DEVICES IMPLANTABLE ACROSS DYNAMIC ANATOMICAL PASSAGES AND ASSOCIATED SYSTEMS AND METHODS

Organization Name

Boston Scientific Scimed, Inc.

Inventor(s)

Yeison Calvo of San Ramón (CR)

John Thomas Favreau of Shrewsbury MA (US)

DEVICES IMPLANTABLE ACROSS DYNAMIC ANATOMICAL PASSAGES AND ASSOCIATED SYSTEMS AND METHODS - A simplified explanation of the abstract

This abstract first appeared for US patent application 18369480 titled 'DEVICES IMPLANTABLE ACROSS DYNAMIC ANATOMICAL PASSAGES AND ASSOCIATED SYSTEMS AND METHODS

Simplified Explanation

The implantable medical device described in the patent application is designed with at least one compliant retention member that resists migration of the device at its deployment site while also conforming to anatomical forces applied to it. The retention member has a convex tissue-contacting surface and is compressible when radially-inwardly directed anatomical forces are applied, but it is able to withstand migration-inducing forces even when compressed.

• The retention member is compliant and conforms to anatomical forces.
• It has a convex tissue-contacting surface.
• The retention member is compressible under certain forces.
• It is designed to withstand migration-inducing forces even when compressed.

Potential Applications

The technology described in the patent application could have potential applications in various implantable medical devices such as pacemakers, defibrillators, neurostimulators, and drug delivery systems.

Problems Solved

This technology solves the problem of implantable medical devices migrating from their deployment sites due to anatomical forces. By incorporating compliant retention members that can withstand such forces, the risk of migration is significantly reduced.

Benefits

The benefits of this technology include improved stability and longevity of implantable medical devices, reduced risk of complications due to migration, and enhanced overall effectiveness of the devices.

Potential Commercial Applications

A potential commercial application of this technology could be in the development of next-generation implantable medical devices that offer increased reliability and performance compared to existing devices.

Possible Prior Art

One possible prior art for this technology could be the use of anchoring mechanisms in implantable medical devices to prevent migration. However, the specific design of compliant retention members that both resist migration and conform to anatomical forces may be a novel aspect of this innovation.

Unanswered Questions

How does the compliance of the retention member affect the overall performance of the implantable medical device?

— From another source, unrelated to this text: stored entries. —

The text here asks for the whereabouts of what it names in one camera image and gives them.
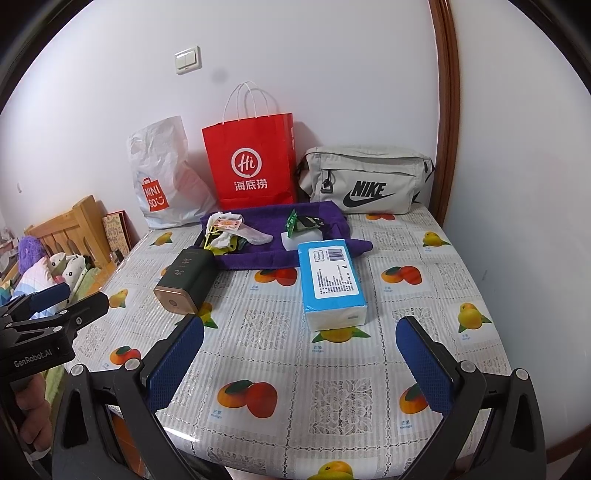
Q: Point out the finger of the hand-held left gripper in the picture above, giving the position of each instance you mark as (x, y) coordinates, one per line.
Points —
(85, 309)
(46, 297)

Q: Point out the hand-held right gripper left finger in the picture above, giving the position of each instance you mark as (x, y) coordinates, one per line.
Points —
(178, 364)

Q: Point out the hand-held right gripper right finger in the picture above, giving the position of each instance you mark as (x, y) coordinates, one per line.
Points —
(425, 369)

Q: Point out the yellow black pouch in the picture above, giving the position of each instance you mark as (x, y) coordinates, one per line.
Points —
(235, 244)

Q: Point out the fruit-print wipe packet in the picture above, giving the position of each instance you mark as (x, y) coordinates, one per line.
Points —
(227, 224)

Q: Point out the white wrapper with orange print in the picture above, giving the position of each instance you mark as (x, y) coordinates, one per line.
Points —
(256, 236)

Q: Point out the white sponge block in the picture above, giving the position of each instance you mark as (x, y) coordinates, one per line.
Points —
(300, 243)

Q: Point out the green snack packet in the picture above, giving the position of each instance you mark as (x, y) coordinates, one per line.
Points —
(292, 224)

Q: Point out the person's left forearm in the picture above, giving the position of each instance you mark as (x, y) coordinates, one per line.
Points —
(18, 461)

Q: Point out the person's left hand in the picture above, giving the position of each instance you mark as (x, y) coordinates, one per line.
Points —
(34, 406)

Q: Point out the purple plush toy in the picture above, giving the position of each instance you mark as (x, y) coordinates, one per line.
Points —
(30, 251)

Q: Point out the wooden bed headboard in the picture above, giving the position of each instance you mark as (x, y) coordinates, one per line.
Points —
(69, 226)

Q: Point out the patterned flat box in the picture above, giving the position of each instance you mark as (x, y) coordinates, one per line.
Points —
(115, 230)

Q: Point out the dark green box gold end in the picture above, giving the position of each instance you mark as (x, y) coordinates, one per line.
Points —
(187, 277)

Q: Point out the blue tissue pack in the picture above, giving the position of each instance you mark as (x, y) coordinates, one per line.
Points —
(332, 286)

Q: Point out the purple fabric tray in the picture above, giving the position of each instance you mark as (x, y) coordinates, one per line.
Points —
(263, 258)

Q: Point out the white plastic bag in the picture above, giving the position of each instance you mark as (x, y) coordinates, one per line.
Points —
(159, 170)

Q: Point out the beige waist bag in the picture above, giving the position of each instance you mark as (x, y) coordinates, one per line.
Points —
(364, 175)

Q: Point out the red paper bag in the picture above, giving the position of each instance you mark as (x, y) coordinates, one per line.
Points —
(249, 161)

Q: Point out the brown wooden door frame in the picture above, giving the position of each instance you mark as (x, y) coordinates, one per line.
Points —
(445, 115)

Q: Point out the white light switch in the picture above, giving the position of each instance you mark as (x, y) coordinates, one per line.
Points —
(188, 60)

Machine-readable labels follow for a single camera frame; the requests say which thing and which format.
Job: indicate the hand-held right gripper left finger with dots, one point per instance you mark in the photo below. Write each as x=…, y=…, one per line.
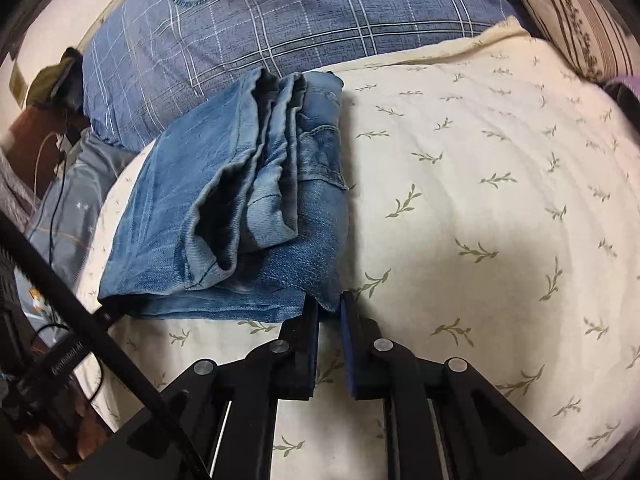
x=311, y=355

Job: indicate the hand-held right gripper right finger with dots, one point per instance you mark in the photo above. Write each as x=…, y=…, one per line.
x=351, y=350

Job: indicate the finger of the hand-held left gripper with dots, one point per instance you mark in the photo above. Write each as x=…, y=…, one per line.
x=109, y=317

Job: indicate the blue denim pants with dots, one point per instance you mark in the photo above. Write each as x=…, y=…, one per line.
x=175, y=185

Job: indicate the grey star-print quilt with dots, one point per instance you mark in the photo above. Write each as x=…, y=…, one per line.
x=75, y=195

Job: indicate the pale lavender cloth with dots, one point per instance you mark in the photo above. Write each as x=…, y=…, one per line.
x=12, y=185

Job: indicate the cream leaf-print blanket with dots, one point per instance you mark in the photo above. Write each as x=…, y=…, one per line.
x=475, y=185

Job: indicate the black bag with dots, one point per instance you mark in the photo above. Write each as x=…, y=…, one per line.
x=72, y=95

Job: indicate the olive green cloth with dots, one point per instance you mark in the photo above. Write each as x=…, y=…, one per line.
x=47, y=80

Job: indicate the blue plaid quilt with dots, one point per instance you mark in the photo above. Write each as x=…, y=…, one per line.
x=300, y=20

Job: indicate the purple cloth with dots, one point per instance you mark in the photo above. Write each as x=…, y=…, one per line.
x=627, y=87

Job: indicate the striped floral pillow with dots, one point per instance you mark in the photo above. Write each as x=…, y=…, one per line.
x=575, y=20

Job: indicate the small yellowish wall sign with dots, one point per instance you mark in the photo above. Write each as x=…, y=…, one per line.
x=17, y=82

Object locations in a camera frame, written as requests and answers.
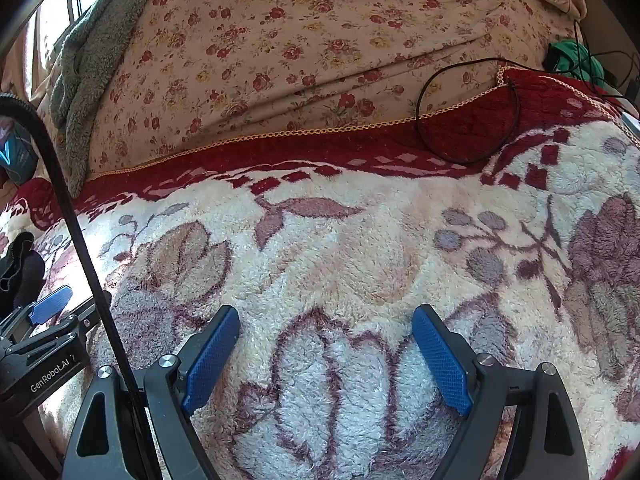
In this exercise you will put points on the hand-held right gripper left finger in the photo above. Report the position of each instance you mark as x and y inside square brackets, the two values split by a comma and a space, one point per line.
[210, 360]

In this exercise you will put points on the black pants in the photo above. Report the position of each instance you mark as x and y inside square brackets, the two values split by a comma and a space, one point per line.
[17, 270]

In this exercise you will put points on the red and white plush blanket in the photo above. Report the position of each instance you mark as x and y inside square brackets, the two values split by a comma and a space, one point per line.
[350, 240]

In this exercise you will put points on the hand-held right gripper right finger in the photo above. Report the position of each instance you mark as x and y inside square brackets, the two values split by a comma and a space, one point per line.
[442, 365]

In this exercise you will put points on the floral bed sheet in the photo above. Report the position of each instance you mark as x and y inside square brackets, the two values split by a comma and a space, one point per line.
[310, 45]

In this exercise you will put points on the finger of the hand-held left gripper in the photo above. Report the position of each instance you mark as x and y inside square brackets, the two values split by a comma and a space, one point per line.
[80, 317]
[47, 305]

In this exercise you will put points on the green cloth item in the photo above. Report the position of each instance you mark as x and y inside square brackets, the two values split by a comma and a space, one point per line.
[567, 62]

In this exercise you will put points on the grey fleece blanket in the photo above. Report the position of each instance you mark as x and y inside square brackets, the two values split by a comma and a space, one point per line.
[85, 75]

The compliance of the retention member allows it to conform to anatomical forces, but it is important to understand how this impacts the functionality and effectiveness of the device in different scenarios.

What materials are typically used to construct the compliant retention members in implantable medical devices?

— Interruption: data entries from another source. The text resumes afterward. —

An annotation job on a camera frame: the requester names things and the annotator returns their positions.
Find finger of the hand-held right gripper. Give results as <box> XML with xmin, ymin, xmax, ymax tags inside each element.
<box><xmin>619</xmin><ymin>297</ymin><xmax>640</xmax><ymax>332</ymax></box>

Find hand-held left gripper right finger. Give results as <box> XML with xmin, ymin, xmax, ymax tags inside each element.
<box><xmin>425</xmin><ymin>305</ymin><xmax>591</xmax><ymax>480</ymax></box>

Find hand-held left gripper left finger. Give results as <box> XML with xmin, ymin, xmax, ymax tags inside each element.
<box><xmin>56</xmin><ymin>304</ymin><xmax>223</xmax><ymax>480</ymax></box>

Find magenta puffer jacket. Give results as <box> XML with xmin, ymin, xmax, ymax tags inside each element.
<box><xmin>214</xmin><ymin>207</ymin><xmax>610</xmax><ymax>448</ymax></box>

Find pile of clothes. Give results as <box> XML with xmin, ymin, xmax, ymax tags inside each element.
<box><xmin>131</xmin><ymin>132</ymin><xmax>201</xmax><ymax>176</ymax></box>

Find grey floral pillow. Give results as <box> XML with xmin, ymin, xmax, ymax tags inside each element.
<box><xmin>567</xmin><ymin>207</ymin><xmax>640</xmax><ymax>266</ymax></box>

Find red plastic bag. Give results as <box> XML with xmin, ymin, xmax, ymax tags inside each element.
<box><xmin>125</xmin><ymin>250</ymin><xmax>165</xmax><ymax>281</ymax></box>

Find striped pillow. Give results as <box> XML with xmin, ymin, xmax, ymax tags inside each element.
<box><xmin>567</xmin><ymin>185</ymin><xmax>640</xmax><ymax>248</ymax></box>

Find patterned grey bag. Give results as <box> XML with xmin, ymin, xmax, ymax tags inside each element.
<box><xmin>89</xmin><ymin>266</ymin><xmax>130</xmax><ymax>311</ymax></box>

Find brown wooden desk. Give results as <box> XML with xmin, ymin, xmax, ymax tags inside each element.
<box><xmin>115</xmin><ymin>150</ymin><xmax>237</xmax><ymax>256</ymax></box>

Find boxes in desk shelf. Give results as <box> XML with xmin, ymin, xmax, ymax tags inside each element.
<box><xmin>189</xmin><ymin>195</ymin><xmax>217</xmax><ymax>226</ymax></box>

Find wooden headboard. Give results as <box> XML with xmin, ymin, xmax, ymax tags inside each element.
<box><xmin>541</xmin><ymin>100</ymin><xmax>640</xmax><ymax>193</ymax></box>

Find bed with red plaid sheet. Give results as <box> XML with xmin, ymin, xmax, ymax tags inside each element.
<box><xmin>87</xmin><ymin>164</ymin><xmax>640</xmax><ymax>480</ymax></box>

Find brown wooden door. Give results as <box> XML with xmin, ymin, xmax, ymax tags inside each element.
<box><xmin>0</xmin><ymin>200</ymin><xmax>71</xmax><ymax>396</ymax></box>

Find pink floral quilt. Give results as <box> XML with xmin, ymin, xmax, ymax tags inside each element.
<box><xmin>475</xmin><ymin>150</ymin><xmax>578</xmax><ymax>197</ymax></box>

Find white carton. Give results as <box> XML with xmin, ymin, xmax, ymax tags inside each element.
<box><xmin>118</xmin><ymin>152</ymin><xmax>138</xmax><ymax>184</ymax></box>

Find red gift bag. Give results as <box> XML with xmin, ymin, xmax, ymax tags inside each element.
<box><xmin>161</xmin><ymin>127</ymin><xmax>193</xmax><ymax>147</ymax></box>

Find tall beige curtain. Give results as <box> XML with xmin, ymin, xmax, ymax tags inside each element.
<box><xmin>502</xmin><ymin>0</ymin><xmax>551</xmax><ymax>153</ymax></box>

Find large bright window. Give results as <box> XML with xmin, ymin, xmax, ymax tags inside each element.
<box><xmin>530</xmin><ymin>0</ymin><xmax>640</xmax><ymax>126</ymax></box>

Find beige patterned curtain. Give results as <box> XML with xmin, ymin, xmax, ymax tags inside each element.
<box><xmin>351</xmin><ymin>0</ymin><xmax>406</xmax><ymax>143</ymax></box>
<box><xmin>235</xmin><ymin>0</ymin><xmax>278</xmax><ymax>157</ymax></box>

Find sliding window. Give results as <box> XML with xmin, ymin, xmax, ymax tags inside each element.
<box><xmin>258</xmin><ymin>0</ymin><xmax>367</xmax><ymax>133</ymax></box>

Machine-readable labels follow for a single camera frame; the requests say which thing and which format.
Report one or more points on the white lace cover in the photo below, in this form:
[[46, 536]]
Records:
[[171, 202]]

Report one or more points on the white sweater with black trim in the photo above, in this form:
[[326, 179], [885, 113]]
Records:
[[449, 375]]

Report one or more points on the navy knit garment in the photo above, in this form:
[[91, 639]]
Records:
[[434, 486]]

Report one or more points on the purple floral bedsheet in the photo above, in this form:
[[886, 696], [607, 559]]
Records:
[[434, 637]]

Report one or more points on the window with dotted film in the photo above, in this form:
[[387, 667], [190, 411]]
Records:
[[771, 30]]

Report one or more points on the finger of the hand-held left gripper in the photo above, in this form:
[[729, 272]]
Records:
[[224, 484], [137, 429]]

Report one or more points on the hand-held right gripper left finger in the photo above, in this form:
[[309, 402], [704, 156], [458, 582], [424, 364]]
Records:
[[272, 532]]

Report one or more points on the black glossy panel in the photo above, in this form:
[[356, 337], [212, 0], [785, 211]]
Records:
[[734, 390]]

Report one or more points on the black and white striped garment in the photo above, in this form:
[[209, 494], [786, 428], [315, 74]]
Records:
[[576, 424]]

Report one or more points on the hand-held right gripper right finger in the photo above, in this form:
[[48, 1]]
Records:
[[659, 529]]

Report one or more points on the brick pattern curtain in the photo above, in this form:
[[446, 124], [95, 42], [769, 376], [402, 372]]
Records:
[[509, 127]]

The choice of materials for the retention members can have implications for their durability, biocompatibility, and overall performance. Understanding the most commonly used materials in this context can provide insights into the design and manufacturing processes of these devices.

Original Abstract Submitted

An implantable medical device having at least one compliant retention member configured not only to resist migration of the device with respect to its deployment site, but also to conform to anatomical forces applied thereto. The retention member may present a convex tissue-contacting surface to tissue at the deployment site and to which anatomical forces may be applied. The retention member may be compressible upon application of radially-inwardly directed anatomical forces thereto, but is sized, shaped, configured, and/or dimensioned to withstand forces tending to cause migration of the implantable medical device even when being compressed radially-inwardly. As such, the implantable medical device withstands forces applied thereto without building up internal stresses which may result in material fatigue.